Our activity today is meeting everybody at the big airless mall, where I can purchase coat hangers, coffee and cigarettes. We are meant to be there at twelve - I am due to meet someone but it is now one forty five and there is no sign that we will be leaving any time soon. I wonder if African Time will start to grate on me or whether I will adjust and struggle to adapt back once I am home. Luckily we get driven, we have a friend visiting for the weekend, we have one up on everyone else here, it takes us fifteen minutes to get to the mall, it took everyone else over an hour in a tiny, uncomfortable, sweaty Trow Trow. The mall is shit, I hate it on an equal par as to how much I hate them back home. Though there is a stage being set up and it’s so good to hear music, we dance, a crowd gathers around us, I guess some people have never seen White people before. Especially as my friend slut drops every so often whilst he’s sucking on a smoke. We can’t even stay and watch the show because of the eight thirty curfew, we say goodbye, we get driven to a bar. I drink. We dance in the rain, we laugh until our stomachs ache. I am happy, I realise the chances of staying sober for three months are slim to none.
Sunday starts off with an all mighty workout, I’m sweating balls and I can barely breathe, maybe I should cut down on the smokes. Yesterday at the mall I purchased three packs for two pounds.

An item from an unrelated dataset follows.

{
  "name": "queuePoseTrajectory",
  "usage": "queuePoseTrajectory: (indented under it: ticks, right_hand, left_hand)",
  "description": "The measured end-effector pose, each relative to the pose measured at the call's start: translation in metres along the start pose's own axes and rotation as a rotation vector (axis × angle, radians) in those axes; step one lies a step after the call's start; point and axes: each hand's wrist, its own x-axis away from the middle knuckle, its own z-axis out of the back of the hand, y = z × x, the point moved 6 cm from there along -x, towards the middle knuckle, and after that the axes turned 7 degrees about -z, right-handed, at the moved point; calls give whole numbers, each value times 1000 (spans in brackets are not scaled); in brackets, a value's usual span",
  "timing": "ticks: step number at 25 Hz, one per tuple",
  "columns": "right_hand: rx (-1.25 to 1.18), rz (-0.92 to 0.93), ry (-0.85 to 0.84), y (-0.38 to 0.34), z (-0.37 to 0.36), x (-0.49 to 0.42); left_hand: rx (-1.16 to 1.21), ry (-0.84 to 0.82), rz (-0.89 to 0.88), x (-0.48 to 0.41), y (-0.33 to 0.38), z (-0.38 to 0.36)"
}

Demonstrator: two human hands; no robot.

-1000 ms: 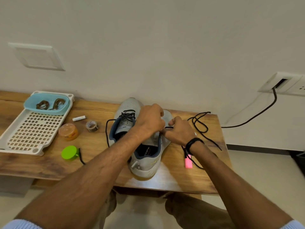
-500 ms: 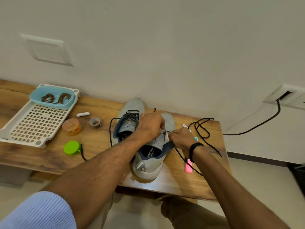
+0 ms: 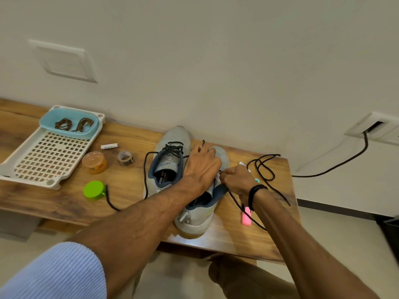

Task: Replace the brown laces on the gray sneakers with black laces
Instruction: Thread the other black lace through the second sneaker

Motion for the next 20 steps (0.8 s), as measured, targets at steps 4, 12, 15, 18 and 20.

So far they taste like ass and I can feel myself sucking down cancer on every drag, this will probably make it easier to cut back. I lay in the sun reading for a while and expose as much skin as possible without giving excuse to being stoned to death, my belly is milky White and fat and still hidden, I feel at present this is a good thing. My legs and arms are golden dotted with bites. I have got to loose weight, I feel uncomfortable. We get driven to a pool today, nobody has bought stuff to swim in bar me and the friend of a friend. I am convinced to go in. I am the only White person and covered in tattoos, I get stared at frequently, this time it’s for my skin rather than some debaucherous antic. The water on my skin feels beautiful, I forgot how much I love to swim, I need to make sure I am running and swimming regularly. We sip on beers and watch the emerging rainstorm approach, it doesn’t stop for several hours. We order more beers. They play ‘My heart will go on‘ in the background. It is flooding everywhere. The soundtrack is incredibly apt given our current situation. It’s almost curfew so we have to leave. The first week has been testing, I hate the classroom, I hate screens, I finally feel free, I have met some incredible people, I feel happy, this is a rarity but I want it to stay. I am scared to go home and lose it.